ClickHouse® Query Optimization: What Makes It Fast
390x. That's the difference between the same query on the same data with two different column orderings in the sorting key. Not a different engine, not a different schema. Just column order.
This post is Part 8 of the ClickHouse Deep Dive series. The prior seven taught structure: table design, engines, materialization. This one is about operation. Your tables exist, your queries are running, and some of them are slow.
Three earlier posts from the series stay close throughout. How ClickHouse works covers the granule and sparse-index mechanics that every diagnostic in this post builds on. Data modeling covers the ORDER BY and partition decisions that set the ceiling on what tuning can fix. Projections are one of the optimization levers, folded into the toolkit below. The engine-specific posts show up inline where they're relevant.
We'll use one table throughout every optimization, so the examples are easier to follow:
CREATE TABLE app_events (
tenant_id UInt32,
sequence_id UInt64,
event_id String,
event_type LowCardinality(String),
user_id String,
amount_cents UInt64,
timestamp DateTime
) ENGINE = ReplacingMergeTree()
PRIMARY KEY (tenant_id, event_type)
ORDER BY (tenant_id, event_type, user_id, event_id)
PARTITION BY toYYYYMM(timestamp);
Sorting key, primary key, and partition pruning
The first thing to check.
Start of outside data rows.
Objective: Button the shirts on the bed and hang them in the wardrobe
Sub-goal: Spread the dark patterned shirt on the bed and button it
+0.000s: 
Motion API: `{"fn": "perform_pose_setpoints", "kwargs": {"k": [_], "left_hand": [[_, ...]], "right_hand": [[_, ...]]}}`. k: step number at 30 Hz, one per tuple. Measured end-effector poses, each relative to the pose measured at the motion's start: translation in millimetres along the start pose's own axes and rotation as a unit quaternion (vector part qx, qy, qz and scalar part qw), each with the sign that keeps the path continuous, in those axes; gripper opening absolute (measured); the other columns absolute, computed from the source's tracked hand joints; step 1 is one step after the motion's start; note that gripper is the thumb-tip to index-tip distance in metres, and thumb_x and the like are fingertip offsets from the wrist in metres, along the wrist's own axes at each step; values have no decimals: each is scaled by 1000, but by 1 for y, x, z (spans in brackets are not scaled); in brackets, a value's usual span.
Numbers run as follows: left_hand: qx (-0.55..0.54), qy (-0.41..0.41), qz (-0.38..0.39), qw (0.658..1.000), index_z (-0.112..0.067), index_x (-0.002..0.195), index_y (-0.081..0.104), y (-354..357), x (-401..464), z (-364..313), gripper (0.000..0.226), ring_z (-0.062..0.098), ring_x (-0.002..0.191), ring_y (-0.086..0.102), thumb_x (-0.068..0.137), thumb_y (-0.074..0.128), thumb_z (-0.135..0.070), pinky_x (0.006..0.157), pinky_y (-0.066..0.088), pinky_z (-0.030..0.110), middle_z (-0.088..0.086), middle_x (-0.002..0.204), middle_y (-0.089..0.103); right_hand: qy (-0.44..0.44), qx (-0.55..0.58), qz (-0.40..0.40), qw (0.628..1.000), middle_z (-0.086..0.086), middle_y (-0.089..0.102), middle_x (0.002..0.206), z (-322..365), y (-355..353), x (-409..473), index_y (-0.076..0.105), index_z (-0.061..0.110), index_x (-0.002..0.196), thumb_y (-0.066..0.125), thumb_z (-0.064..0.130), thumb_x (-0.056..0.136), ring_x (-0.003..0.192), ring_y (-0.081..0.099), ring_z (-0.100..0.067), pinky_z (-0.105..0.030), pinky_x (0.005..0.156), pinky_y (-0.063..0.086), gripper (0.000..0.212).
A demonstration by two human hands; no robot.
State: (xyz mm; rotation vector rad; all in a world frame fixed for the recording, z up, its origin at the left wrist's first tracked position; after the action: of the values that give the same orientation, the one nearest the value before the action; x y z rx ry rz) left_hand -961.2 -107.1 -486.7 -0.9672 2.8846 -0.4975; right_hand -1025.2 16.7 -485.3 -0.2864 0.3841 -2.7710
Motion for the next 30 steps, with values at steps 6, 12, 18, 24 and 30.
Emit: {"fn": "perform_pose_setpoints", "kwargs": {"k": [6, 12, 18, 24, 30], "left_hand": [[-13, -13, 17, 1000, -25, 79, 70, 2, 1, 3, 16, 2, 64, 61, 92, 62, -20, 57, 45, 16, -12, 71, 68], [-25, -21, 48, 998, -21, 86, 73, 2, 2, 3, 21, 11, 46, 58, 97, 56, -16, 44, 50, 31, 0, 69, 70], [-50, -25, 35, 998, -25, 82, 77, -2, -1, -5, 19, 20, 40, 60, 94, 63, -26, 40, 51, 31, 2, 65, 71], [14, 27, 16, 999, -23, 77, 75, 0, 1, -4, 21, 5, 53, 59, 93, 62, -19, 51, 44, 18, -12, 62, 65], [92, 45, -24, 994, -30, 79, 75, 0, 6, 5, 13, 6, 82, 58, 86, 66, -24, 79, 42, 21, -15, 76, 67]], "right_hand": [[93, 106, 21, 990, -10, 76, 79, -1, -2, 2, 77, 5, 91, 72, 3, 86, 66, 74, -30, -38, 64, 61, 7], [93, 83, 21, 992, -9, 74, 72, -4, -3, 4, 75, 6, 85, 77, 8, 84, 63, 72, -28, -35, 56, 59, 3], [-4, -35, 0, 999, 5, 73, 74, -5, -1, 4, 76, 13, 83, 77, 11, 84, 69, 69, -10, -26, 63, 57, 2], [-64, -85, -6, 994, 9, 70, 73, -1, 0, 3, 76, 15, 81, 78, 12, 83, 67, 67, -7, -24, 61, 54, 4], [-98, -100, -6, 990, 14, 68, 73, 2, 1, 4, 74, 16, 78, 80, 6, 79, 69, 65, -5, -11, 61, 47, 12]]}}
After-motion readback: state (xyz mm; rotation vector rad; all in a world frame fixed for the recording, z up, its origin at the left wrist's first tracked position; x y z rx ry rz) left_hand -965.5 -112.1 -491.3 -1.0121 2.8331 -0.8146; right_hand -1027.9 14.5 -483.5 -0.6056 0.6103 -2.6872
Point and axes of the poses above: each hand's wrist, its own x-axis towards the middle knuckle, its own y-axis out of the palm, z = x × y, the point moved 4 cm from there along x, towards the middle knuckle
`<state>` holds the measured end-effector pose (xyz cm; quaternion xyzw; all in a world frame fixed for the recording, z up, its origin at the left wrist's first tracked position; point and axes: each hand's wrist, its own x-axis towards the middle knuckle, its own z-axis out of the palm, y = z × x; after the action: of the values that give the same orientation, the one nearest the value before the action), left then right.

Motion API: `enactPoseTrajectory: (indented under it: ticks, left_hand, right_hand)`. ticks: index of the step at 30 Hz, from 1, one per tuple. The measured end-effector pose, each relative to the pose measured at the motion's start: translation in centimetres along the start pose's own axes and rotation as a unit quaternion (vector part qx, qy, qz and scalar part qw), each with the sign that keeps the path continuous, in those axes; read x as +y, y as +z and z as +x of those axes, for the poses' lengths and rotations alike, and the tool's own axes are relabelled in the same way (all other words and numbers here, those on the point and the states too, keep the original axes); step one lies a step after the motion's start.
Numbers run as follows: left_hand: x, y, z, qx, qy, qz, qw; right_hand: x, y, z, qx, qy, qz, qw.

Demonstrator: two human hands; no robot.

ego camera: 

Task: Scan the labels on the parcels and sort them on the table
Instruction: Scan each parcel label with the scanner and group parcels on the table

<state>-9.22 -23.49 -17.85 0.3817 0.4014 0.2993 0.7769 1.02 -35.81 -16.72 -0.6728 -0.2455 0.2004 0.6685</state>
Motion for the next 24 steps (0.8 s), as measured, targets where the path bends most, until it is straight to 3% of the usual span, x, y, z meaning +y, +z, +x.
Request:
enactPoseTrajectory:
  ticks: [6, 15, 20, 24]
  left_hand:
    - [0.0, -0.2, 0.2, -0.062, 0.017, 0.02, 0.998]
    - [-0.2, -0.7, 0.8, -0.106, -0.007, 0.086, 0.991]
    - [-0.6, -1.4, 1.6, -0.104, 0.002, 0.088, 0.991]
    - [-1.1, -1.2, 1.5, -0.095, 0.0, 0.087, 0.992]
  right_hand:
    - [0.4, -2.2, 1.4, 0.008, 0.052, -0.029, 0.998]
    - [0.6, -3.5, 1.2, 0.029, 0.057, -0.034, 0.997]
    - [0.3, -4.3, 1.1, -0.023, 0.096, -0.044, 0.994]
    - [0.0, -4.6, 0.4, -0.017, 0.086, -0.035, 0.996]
Always.
ORDER BY determines physical layout on disk. PRIMARY KEY determines what goes into the sparse index that ClickHouse loads into RAM for granule lookup. By default, they're identical, but they don't have to be. In our table, ORDER BY has four columns, but PRIMARY KEY has two: tenant_id, event_type. The extra columns give us sort order and deduplication for ReplacingMergeTree, but we only need the first two for granule elimination. Fewer PRIMARY KEY columns means a smaller index in RAM. At billions of rows across hundreds of tables, that matters.
Column ordering within your key is where the real gains hide. ClickHouse's documentation shows swapping column order changed rows scanned from 7.92 million to 20,320. Same data, 390x fewer rows, just from putting the low-cardinality column first. One team reported 18x faster queries and 90% fewer granules scanned from reordering alone.
The rule: columns you filter on most, then ascending cardinality.
You can check how your indexes work (the primary key generates an index) by adding the EXPLAIN indexes = 1 prefix to the query.
EXPLAIN indexes = 1
SELECT count()
FROM app_events
WHERE tenant_id = 1 AND event_type = 'purchase';
Granules: 42/15000 means you're reading 0.3%. Granules: 15000/15000 means full scan. The first post covered sparse index mechanics. This is the applied version.
Partition pruning is the second check. PARTITION BY toYYYYMM(timestamp) stores each month separately. A query with WHERE timestamp >= '2026-01-01' AND timestamp < '2026-02-01' reads one partition instead of all twelve. Over-partitioning (millions of customer_ids) creates merge pressure. Under-partitioning gives no pruning. The guideline from the data modeling post: 1-300 GB per partition.
PREWHERE
ClickHouse has a read-path optimization that can cut your I/O by 95%. It's enabled by default. Most people have never heard of it. This is especially relevant when storage and compute are decoupled, since I/O is more expensive on S3 than on SSD. If you are using ObsessionDB, keep this in mind.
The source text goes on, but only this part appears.